### Work required
Write the listing below again, word for word.

•••

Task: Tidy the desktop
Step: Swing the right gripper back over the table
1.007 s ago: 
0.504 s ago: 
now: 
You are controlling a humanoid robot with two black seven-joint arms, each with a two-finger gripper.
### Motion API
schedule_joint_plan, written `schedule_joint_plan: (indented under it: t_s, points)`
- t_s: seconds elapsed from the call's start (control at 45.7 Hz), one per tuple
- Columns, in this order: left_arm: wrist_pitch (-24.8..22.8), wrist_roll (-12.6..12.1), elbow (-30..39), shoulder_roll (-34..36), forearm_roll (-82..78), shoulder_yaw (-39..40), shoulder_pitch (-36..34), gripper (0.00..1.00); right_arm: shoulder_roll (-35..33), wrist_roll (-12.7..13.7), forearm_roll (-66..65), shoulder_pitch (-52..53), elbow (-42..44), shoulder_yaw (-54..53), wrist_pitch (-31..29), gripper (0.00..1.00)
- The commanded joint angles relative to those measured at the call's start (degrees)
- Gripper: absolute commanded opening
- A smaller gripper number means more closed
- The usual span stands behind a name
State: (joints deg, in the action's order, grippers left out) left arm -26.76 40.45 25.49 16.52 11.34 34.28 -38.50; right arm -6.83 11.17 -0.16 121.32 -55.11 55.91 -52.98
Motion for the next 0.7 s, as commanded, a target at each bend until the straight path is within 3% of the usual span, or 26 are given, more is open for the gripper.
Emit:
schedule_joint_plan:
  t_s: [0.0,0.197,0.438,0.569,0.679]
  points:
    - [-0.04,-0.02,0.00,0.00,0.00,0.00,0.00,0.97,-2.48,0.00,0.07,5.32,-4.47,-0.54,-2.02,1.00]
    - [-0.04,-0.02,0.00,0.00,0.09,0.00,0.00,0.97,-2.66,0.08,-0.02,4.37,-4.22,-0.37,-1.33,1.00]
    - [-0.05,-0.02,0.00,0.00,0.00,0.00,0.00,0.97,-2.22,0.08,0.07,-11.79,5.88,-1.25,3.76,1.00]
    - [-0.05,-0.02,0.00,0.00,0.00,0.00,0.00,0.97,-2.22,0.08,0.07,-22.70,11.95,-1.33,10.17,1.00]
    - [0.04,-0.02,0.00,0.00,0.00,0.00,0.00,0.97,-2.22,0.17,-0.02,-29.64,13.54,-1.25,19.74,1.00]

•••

### Solution to the problem
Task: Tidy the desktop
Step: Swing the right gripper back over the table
1.007 s ago: 
0.504 s ago: 
now: 
You are controlling a humanoid robot with two black seven-joint arms, each with a two-finger gripper.
### Motion API
schedule_joint_plan, written `schedule_joint_plan: (indented under it: t_s, points)`
- t_s: seconds elapsed from the call's start (control at 45.7 Hz), one per tuple
- Columns, in this order: left_arm: wrist_pitch (-24.8..22.8), wrist_roll (-12.6..12.1), elbow (-30..39), shoulder_roll (-34..36), forearm_roll (-82..78), shoulder_yaw (-39..40), shoulder_pitch (-36..34), gripper (0.00..1.00); right_arm: shoulder_roll (-35..33), wrist_roll (-12.7..13.7), forearm_roll (-66..65), shoulder_pitch (-52..53), elbow (-42..44), shoulder_yaw (-54..53), wrist_pitch (-31..29), gripper (0.00..1.00)
- The commanded joint angles relative to those measured at the call's start (degrees)
- Gripper: absolute commanded opening
- A smaller gripper number means more closed
- The usual span stands behind a name
State: (joints deg, in the action's order, grippers left out) left arm -26.76 40.45 25.49 16.52 11.34 34.28 -38.50; right arm -6.83 11.17 -0.16 121.32 -55.11 55.91 -52.98
Motion for the next 0.7 s, as commanded, a target at each bend until the straight path is within 3% of the usual span, or 26 are given, more is open for the gripper.
Emit:
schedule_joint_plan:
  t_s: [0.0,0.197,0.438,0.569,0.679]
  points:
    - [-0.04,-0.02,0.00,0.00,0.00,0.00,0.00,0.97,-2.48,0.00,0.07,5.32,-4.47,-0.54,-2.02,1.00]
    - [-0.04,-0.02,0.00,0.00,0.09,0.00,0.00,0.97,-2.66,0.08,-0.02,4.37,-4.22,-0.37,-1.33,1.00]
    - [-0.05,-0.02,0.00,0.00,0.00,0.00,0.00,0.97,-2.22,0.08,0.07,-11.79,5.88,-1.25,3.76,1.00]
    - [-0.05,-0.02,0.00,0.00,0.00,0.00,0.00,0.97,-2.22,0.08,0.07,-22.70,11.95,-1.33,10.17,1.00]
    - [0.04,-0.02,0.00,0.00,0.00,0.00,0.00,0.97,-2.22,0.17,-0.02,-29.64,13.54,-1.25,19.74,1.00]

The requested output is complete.